“And yet they should not have touched my faith in you; the child brought up in my father’s house, the child not only loved, but esteemed and honored by my father, and not by him only, but by all his friends and neighbors! No, Lilith, even those surrounding circumstances, though you could not explain them, should never have touched my faith in you! would never have done so, but that I was mad—mad with jealousy! Yes, I confess it. Lilith, can you forgive me for that causeless, injurious jealousy?” he pleaded, bending over her.
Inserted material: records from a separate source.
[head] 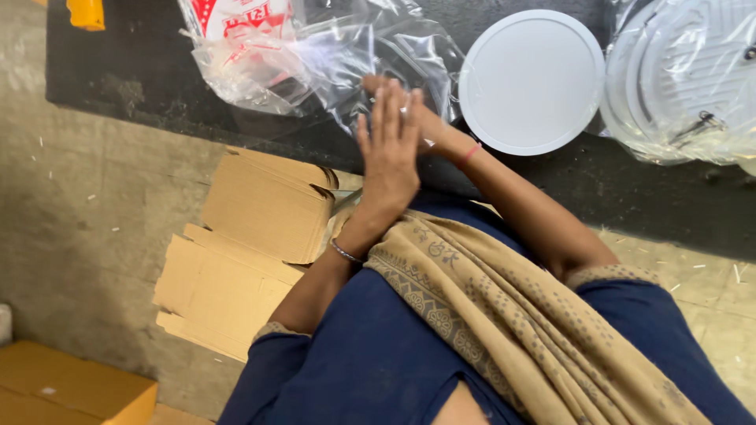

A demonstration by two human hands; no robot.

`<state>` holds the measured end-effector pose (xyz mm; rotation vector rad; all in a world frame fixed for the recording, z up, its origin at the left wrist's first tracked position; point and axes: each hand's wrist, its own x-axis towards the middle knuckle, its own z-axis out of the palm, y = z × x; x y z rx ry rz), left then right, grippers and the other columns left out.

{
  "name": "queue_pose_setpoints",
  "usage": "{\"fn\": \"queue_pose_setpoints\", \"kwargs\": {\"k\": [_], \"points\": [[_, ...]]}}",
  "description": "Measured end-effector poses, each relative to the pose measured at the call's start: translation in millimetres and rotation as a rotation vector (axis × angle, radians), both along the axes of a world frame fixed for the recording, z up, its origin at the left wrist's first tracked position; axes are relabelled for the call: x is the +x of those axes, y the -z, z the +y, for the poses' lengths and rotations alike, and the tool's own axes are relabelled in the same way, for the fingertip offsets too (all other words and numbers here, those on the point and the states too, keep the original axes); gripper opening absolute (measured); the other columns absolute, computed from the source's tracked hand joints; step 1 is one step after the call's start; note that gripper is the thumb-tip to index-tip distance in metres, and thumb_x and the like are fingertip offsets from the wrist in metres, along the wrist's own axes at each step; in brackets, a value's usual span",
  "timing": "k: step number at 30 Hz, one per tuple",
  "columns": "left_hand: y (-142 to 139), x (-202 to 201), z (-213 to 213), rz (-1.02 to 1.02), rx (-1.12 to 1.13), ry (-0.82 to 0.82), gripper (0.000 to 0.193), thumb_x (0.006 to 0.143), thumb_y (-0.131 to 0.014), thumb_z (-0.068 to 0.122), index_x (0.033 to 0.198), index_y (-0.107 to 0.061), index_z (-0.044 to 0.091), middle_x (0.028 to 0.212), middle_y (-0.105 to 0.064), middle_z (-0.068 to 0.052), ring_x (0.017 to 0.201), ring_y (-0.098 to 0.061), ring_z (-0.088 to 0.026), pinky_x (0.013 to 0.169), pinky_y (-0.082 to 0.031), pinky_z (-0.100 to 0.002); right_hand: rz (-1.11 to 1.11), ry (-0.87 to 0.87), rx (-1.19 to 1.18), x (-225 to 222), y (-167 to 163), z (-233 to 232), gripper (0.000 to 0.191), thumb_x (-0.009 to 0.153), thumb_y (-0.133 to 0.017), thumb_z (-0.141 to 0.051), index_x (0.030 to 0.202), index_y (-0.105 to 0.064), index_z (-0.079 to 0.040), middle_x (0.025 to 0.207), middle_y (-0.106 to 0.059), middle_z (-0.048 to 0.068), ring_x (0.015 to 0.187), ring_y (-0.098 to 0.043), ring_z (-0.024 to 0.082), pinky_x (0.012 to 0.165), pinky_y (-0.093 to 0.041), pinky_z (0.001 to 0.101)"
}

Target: The person wipes round LED ceiling light panels with a cloth, wraps each panel in a clear plastic bag, and places the wrapped panels into cardboard boxes on the workbench.

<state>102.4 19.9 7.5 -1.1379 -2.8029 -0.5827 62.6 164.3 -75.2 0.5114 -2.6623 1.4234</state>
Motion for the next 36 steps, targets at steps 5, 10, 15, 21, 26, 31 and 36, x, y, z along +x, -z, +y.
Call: {"fn": "queue_pose_setpoints", "kwargs": {"k": [5, 10, 15, 21, 26, 31, 36], "points": [[7, -5, -4, -0.051, 0.162, -0.027, 0.062, 0.095, -0.051, -0.009, 0.156, -0.047, 0.002, 0.168, -0.033, -0.018, 0.158, -0.027, -0.036, 0.13, -0.014, -0.058, 0.015, 0.04, 0.144, 102, -35, 18, 0.047, 0.096, -0.065, -0.006, 0.14, -0.049, -0.005, 0.148, -0.053, 0.017, 0.131, -0.059, 0.039, 0.107, -0.051, 0.0422], [2, 1, 10, 0.04, 0.221, -0.004, 0.056, 0.098, -0.058, -0.007, 0.153, -0.049, 0.001, 0.167, -0.036, -0.011, 0.154, -0.036, -0.03, 0.129, -0.034, -0.043, 0.246, 0.437, 0.564, 160, -78, 56, 0.048, 0.088, -0.066, -0.004, 0.135, -0.063, -0.001, 0.141, -0.061, 0.015, 0.131, -0.06, 0.034, 0.109, -0.048, 0.047], [-16, -10, 32, 0.178, 0.3, 0.045, 0.047, 0.096, -0.069, -0.002, 0.14, -0.064, 0.011, 0.147, -0.056, -0.003, 0.13, -0.055, -0.025, 0.111, -0.052, -0.034, 0.275, 0.501, 0.671, 165, -94, 84, 0.047, 0.089, -0.065, 0.0, 0.136, -0.065, -0.001, 0.141, -0.065, 0.015, 0.132, -0.061, 0.034, 0.113, -0.047, 0.0467], [-48, -19, 39, 0.18, 0.393, 0.019, 0.026, 0.096, -0.079, 0.011, 0.121, -0.07, 0.014, 0.12, -0.066, 0.0, 0.106, -0.063, -0.025, 0.089, -0.056, -0.036, 0.38, 0.501, 0.518, 160, -125, 103, 0.029, 0.104, -0.065, -0.002, 0.133, -0.066, -0.002, 0.126, -0.071, 0.016, 0.11, -0.07, 0.035, 0.093, -0.057, 0.0422], [-65, -24, 50, 0.312, 0.459, -0.04, 0.016, 0.1, -0.069, 0.006, 0.115, -0.066, 0.01, 0.116, -0.064, -0.005, 0.103, -0.067, -0.029, 0.084, -0.056, -0.04, 0.287, 0.659, 0.212, 184, -154, 135, 0.015, 0.117, -0.061, -0.003, 0.129, -0.069, 0.0, 0.109, -0.073, 0.016, 0.086, -0.07, 0.027, 0.075, -0.055, 0.0377], [-68, -28, 59, 0.21, 0.331, -0.06, 0.009, 0.1, -0.065, 0.005, 0.107, -0.058, 0.006, 0.113, -0.064, -0.005, 0.092, -0.069, -0.031, 0.074, -0.056, -0.042, -0.005, 0.696, -0.357, 222, -137, 159, 0.018, 0.118, -0.058, -0.003, 0.126, -0.072, 0.006, 0.104, -0.071, 0.01, 0.092, -0.062, 0.011, 0.082, -0.05, 0.028], [-61, -28, 62, 0.27, 0.193, 0.262, 0.009, 0.09, -0.066, 0.005, 0.09, -0.06, 0.011, 0.134, -0.064, -0.002, 0.092, -0.072, -0.026, 0.074, -0.057, -0.036, -0.166, 0.661, -1.131, 261, -113, 171, 0.025, 0.115, -0.055, -0.003, 0.135, -0.063, 0.01, 0.119, -0.071, 0.011, 0.101, -0.068, 0.013, 0.088, -0.056, 0.0225]]}}
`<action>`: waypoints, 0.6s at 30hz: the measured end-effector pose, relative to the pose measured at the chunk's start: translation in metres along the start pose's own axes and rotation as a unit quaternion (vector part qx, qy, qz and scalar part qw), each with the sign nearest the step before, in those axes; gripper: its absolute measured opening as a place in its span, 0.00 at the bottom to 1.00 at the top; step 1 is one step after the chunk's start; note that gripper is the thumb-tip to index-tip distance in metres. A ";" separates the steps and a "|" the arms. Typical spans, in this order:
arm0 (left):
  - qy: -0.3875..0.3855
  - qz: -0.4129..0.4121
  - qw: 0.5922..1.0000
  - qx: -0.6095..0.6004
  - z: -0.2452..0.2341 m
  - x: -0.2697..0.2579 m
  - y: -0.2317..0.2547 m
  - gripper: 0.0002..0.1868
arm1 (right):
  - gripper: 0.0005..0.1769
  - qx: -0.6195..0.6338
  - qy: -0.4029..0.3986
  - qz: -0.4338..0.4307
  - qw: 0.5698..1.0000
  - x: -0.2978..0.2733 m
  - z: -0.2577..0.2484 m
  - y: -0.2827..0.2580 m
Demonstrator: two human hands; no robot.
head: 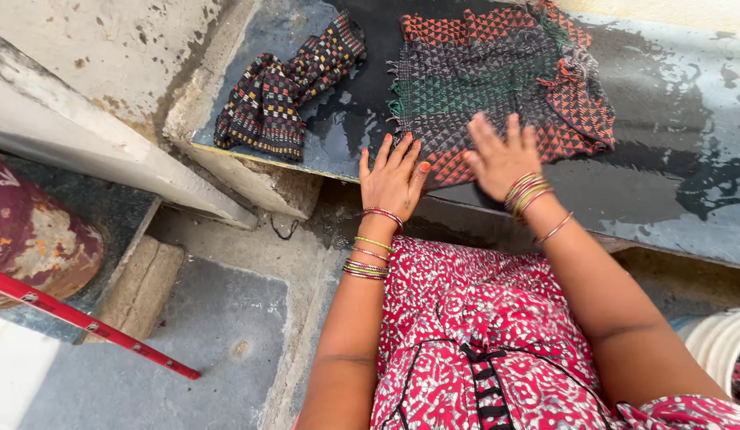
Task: The person washes a piece of patterned cloth by hand on a stone surface, applying water from a blue mug, rubbing the fabric with their palms, and سپس wringing it out.
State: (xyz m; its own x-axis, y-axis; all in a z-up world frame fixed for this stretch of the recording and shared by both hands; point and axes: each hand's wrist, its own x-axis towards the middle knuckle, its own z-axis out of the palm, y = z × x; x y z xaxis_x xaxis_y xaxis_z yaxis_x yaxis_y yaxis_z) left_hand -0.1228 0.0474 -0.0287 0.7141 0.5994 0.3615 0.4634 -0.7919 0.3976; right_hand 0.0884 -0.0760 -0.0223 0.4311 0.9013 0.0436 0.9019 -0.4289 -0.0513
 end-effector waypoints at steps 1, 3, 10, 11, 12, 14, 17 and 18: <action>-0.002 0.001 1.000 -0.003 0.002 -0.002 0.000 0.34 | 0.38 -0.024 0.008 0.034 0.999 -0.003 -0.004 0.018; -0.006 0.005 0.999 -0.053 0.003 0.001 -0.007 0.35 | 0.39 0.001 -0.002 0.079 0.997 0.003 -0.011 0.036; -0.047 -0.043 0.990 -0.123 0.016 0.009 -0.019 0.41 | 0.40 -0.039 0.037 0.045 0.998 0.016 0.019 -0.064; -0.039 -0.047 0.989 -0.131 0.017 0.011 -0.020 0.42 | 0.41 -0.047 0.086 -0.031 0.995 0.010 0.029 -0.088; -0.031 -0.048 0.988 -0.142 0.019 0.012 -0.019 0.44 | 0.44 -0.113 0.083 -0.055 0.989 0.001 0.036 -0.106; -0.031 -0.040 0.992 -0.117 0.017 0.010 -0.016 0.43 | 0.46 -0.178 0.081 -0.075 0.978 -0.009 0.038 -0.113; -0.040 -0.039 0.997 -0.048 0.013 0.006 -0.006 0.40 | 0.40 -0.092 0.080 -0.054 0.991 -0.018 0.031 -0.075; -0.050 -0.046 0.998 -0.003 0.012 0.007 -0.003 0.38 | 0.39 -0.057 0.074 -0.031 0.995 -0.017 0.028 -0.052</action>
State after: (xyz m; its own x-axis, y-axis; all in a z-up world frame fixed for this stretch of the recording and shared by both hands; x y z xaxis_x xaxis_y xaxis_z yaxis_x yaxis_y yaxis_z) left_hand -0.1132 0.0522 -0.0375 0.7174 0.6546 0.2384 0.5263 -0.7335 0.4302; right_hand 0.0339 -0.0673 -0.0478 0.3654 0.9114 0.1891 0.9210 -0.3835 0.0687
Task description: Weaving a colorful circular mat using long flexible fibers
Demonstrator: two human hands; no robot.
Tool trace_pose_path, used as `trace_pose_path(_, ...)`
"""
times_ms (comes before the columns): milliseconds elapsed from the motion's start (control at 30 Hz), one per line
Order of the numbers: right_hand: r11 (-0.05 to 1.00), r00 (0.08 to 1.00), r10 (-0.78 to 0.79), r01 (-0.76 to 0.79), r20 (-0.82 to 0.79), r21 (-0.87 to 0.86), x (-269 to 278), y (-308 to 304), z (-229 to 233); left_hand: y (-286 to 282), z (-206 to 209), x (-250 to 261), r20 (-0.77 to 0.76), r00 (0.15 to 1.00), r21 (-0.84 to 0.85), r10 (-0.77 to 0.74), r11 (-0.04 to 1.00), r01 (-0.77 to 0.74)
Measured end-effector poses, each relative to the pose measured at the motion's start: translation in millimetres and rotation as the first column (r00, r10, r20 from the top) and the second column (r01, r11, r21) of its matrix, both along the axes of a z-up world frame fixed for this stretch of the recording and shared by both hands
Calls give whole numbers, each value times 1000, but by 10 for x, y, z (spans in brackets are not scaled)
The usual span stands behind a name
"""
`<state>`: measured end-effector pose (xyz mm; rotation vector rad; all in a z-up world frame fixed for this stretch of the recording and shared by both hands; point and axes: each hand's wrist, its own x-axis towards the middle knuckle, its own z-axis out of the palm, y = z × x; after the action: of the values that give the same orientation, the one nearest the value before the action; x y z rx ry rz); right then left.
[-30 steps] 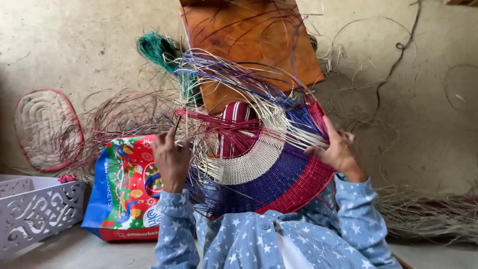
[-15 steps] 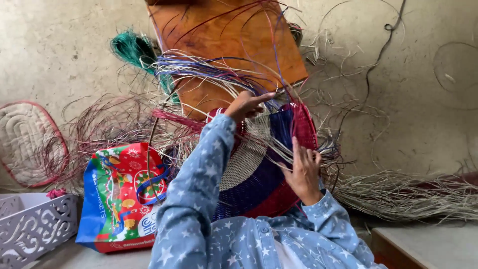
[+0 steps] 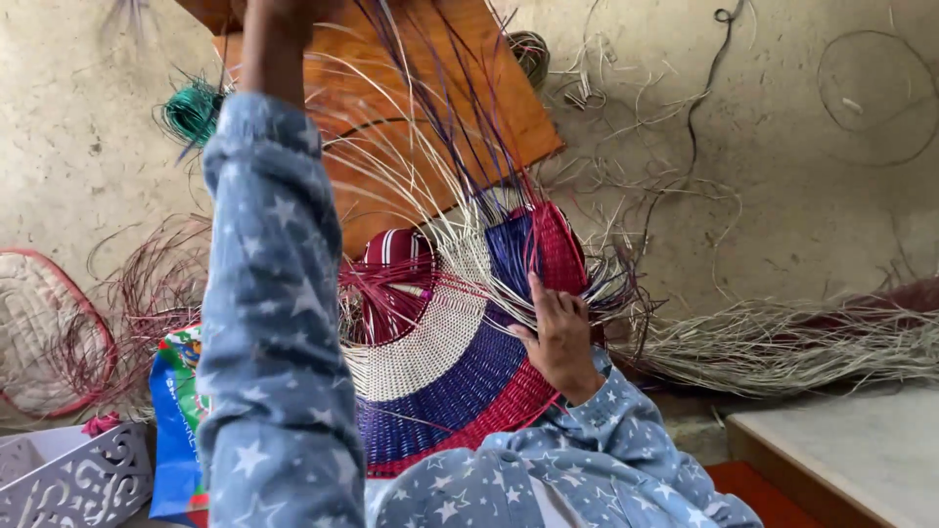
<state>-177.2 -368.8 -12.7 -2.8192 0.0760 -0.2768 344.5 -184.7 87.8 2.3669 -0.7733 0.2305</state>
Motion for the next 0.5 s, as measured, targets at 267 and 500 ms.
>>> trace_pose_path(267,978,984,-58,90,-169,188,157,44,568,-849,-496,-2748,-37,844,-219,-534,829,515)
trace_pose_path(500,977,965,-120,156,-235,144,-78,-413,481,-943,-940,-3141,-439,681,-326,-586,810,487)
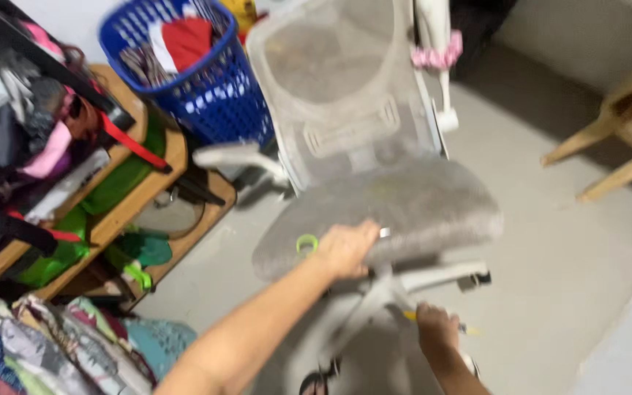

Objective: The person scrubs the seat and underside of an office chair using a small brush and a white tool, then flips the chair upright and continues scrubbing the seat surface.

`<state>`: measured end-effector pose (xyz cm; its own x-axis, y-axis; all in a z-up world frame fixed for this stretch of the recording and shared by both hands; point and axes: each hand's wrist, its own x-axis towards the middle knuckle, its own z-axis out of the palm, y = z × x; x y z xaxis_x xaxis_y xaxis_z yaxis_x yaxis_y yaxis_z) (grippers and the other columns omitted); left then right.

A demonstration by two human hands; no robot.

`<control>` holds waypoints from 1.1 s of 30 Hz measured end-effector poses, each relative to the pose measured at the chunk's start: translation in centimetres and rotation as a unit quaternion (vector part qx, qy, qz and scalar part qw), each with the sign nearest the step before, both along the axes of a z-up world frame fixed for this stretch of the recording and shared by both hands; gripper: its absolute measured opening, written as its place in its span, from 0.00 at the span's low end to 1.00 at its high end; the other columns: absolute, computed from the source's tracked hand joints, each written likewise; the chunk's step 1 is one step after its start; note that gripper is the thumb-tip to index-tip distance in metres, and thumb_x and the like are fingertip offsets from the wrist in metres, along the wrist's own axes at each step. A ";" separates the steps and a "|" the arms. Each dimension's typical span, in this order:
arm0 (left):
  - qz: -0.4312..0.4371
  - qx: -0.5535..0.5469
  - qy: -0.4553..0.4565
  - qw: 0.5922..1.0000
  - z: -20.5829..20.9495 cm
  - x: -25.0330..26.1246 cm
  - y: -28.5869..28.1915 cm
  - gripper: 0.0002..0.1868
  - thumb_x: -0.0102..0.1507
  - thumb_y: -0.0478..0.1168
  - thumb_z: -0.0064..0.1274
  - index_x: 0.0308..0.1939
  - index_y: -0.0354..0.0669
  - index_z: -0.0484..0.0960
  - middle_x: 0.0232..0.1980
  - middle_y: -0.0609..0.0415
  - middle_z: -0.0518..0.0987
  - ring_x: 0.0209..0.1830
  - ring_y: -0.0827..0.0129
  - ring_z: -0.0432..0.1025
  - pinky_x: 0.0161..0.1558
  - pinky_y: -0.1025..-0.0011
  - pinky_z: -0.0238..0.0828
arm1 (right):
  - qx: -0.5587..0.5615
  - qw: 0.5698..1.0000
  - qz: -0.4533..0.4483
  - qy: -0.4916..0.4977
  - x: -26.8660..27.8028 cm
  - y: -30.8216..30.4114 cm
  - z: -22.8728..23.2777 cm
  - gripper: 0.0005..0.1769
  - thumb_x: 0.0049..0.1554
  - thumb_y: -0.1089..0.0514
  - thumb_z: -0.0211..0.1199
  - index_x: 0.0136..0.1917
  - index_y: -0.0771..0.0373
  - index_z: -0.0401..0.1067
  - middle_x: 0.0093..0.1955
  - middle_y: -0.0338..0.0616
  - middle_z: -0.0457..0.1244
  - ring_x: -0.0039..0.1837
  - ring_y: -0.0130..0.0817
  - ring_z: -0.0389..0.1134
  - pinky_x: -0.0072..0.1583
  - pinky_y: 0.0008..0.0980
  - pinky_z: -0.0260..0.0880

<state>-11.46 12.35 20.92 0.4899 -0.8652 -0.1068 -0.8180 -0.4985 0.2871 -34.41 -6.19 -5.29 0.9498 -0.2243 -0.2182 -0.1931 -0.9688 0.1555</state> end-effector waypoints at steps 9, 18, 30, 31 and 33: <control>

“Oh, Tudor! If there were anything to forgive, it was forgiven on that very night in which we parted.”

“Ah! why did you go, my Lilith? Why did you let words of frenzy drive you away? Could not you, my gentle child, have been patient with a madman for a little while? Why act upon reproaches that you knew to be undeserved and altogether unreasonable?”

“I knew they were undeserved, but I thought they were very reasonable, under all the circumstances. Oh, Tudor, it was not your reproaches, not your anger, that drove me away from you! I could have borne them and waited for time to vindicate me, to justify me in your sight. No, Tudor, it was not anger nor reproach that drove me away.”

“What was it, then?”

“I told you; but you have forgotten it, or misunderstood. Tudor, I had to go. I had no choice. You told me that you did not love me; that you had never loved me, and said that you would go away and never come back while I stayed in the house. But you ‘never loved’ me. These were the words that drove me from you.”

“The words of a maniac!”

“Did you find my farewell letter, left on your bureau, Tudor?”

“Yes—I did.”

“Do you remember its contents?”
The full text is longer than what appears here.